WHAT YOU NEED TO DO: When the word "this" appears in a line of the data below, list that line.

===== STORED DATA =====

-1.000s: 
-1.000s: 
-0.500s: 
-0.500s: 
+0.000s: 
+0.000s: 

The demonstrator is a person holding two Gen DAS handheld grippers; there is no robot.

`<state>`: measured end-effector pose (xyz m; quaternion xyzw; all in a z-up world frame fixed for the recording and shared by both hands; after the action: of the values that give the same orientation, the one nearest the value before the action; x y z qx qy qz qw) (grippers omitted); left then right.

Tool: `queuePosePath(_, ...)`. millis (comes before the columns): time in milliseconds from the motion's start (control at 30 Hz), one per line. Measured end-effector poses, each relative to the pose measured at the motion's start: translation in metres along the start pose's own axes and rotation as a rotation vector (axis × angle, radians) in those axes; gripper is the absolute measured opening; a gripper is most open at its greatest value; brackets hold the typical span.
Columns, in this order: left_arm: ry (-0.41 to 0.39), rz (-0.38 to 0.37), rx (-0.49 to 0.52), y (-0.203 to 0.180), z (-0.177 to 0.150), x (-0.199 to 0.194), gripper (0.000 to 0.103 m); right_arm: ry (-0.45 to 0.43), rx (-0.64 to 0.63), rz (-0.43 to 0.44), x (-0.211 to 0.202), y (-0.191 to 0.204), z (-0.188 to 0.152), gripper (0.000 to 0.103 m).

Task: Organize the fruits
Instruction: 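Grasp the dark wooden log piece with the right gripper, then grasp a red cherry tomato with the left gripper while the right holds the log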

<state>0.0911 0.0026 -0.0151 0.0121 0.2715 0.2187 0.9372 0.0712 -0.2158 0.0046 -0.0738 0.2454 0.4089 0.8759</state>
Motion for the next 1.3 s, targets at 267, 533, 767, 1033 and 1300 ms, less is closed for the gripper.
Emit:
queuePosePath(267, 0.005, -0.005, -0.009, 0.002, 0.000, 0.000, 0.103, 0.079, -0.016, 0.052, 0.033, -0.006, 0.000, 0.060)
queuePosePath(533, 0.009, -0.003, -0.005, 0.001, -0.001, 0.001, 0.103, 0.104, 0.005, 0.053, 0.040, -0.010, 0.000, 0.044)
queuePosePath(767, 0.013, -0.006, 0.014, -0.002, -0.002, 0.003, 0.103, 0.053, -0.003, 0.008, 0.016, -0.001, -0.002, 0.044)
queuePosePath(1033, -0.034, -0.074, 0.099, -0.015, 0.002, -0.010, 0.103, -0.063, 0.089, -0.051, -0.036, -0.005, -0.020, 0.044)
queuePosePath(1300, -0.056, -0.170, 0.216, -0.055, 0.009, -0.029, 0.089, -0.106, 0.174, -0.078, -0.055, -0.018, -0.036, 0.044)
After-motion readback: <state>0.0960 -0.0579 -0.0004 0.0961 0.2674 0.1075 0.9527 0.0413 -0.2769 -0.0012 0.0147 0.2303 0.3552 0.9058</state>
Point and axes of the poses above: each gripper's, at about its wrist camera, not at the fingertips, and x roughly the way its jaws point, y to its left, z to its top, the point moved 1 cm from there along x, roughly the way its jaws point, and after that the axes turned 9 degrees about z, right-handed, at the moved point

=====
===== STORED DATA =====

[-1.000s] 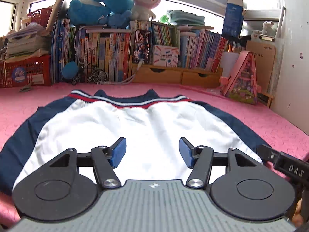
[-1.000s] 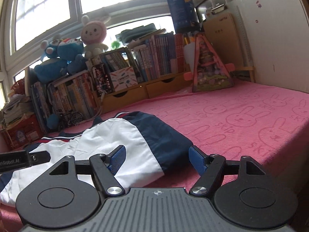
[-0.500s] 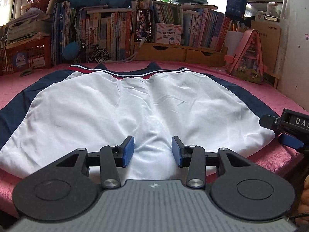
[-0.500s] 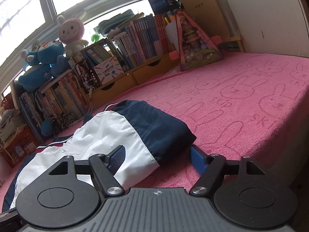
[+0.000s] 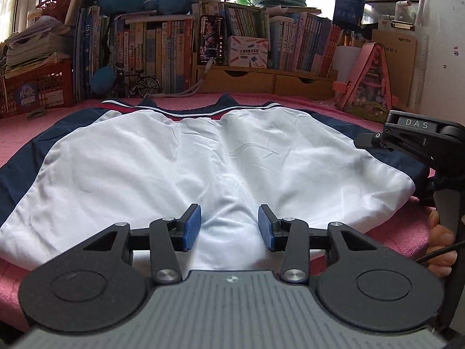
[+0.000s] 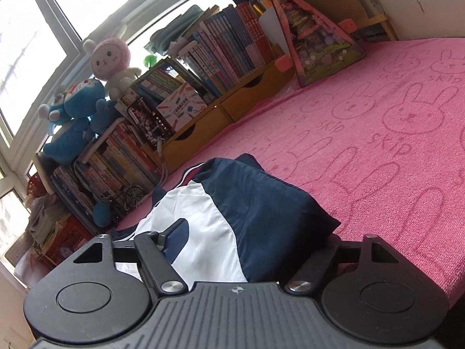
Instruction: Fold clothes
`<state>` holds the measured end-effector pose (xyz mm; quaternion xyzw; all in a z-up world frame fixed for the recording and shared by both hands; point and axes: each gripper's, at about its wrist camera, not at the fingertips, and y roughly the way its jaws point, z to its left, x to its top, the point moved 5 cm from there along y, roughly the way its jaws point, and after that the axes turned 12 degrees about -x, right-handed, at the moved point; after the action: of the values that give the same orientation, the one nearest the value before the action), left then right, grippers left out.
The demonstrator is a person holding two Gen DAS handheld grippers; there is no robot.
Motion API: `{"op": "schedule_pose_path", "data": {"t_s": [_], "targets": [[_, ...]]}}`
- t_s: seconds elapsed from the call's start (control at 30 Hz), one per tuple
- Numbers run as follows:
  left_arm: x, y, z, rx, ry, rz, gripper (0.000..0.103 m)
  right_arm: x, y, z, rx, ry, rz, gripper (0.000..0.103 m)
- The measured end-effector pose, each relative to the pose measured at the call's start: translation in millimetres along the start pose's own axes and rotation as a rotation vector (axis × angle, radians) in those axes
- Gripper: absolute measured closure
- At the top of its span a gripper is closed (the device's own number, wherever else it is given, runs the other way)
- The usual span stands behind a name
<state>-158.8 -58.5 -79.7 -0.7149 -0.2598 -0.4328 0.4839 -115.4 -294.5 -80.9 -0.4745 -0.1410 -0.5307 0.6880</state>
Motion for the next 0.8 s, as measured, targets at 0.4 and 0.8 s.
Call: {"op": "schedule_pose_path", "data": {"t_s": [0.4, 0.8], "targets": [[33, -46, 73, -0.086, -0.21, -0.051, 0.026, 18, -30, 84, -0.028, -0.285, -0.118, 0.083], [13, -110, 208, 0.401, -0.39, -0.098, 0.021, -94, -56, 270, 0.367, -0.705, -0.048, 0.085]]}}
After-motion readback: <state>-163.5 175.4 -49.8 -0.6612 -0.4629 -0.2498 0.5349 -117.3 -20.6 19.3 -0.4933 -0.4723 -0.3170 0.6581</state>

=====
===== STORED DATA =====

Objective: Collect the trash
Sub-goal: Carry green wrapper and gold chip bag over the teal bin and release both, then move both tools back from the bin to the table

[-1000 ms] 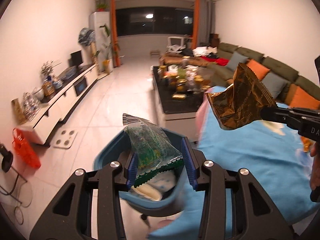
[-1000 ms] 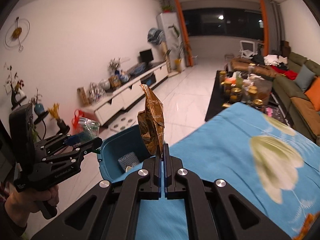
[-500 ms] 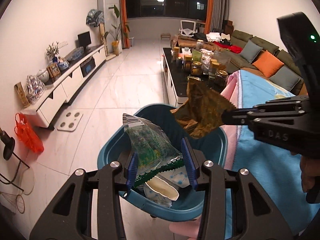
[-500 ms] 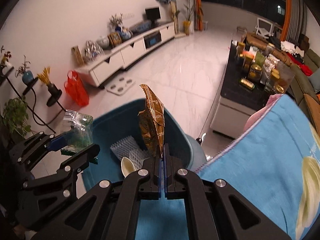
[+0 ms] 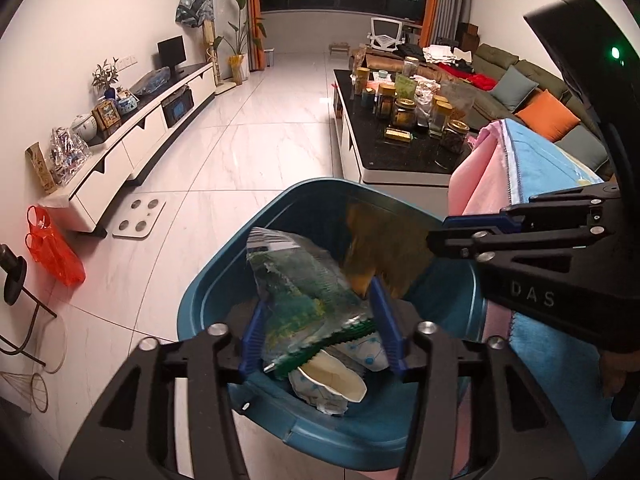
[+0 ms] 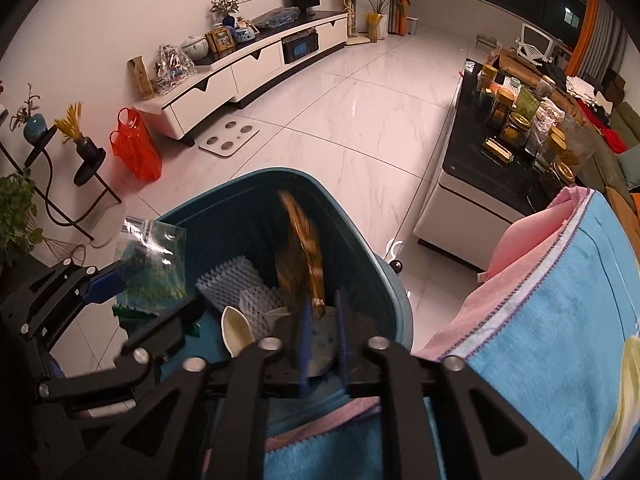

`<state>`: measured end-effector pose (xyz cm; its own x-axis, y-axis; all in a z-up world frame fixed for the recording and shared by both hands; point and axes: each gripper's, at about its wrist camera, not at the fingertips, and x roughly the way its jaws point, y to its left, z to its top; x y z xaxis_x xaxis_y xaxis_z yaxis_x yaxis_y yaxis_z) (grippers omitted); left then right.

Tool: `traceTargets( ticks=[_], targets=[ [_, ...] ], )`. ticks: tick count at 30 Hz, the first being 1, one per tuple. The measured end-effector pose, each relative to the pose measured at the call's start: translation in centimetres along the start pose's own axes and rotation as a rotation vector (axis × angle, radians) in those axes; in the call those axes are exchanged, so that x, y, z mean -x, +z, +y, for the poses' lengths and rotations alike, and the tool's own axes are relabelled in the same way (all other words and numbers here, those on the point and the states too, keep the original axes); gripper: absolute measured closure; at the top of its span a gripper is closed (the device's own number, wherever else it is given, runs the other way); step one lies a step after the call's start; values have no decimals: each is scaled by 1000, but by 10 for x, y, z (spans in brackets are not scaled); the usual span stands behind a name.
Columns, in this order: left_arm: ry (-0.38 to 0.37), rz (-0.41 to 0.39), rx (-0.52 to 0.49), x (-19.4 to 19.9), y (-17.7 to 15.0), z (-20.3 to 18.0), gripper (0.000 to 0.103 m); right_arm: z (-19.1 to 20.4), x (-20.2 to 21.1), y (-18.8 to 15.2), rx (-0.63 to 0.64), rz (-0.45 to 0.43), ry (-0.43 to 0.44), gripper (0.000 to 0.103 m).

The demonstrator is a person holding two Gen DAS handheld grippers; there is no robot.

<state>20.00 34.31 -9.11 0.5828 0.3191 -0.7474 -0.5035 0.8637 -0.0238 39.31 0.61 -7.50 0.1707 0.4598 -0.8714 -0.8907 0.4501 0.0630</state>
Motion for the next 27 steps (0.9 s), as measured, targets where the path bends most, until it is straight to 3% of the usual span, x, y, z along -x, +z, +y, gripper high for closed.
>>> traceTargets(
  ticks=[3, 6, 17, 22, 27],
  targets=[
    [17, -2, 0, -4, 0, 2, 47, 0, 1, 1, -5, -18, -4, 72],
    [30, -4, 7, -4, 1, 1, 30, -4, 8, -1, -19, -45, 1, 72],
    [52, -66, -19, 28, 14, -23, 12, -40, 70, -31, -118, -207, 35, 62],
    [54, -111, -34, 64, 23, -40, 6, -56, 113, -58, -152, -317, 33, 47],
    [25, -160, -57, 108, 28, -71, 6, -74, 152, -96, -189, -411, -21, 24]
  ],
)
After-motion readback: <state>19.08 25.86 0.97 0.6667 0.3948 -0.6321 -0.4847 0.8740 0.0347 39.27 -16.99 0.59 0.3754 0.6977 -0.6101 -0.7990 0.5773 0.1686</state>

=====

FINISHED EXERCISE:
Columns, in this order: left_arm: ry (-0.41 to 0.39), rz (-0.38 to 0.37), rx (-0.49 to 0.52), y (-0.203 to 0.180), z (-0.177 to 0.150), x (-0.199 to 0.194), gripper (0.000 to 0.103 m); right_arm: ry (-0.45 to 0.43), rx (-0.64 to 0.63), rz (-0.43 to 0.44), x (-0.211 to 0.202), y (-0.191 to 0.204), z (-0.188 to 0.152), gripper (0.000 to 0.103 m).
Columns, in this order: left_arm: ry (-0.38 to 0.37), rz (-0.41 to 0.39), rx (-0.52 to 0.49), x (-19.4 to 19.9), y (-17.7 to 15.0), z (-20.3 to 18.0), gripper (0.000 to 0.103 m); right_arm: z (-19.1 to 20.4), x (-20.2 to 21.1), y (-18.8 to 15.2), rx (-0.63 to 0.64), rz (-0.45 to 0.43), ry (-0.43 to 0.44), gripper (0.000 to 0.103 m).

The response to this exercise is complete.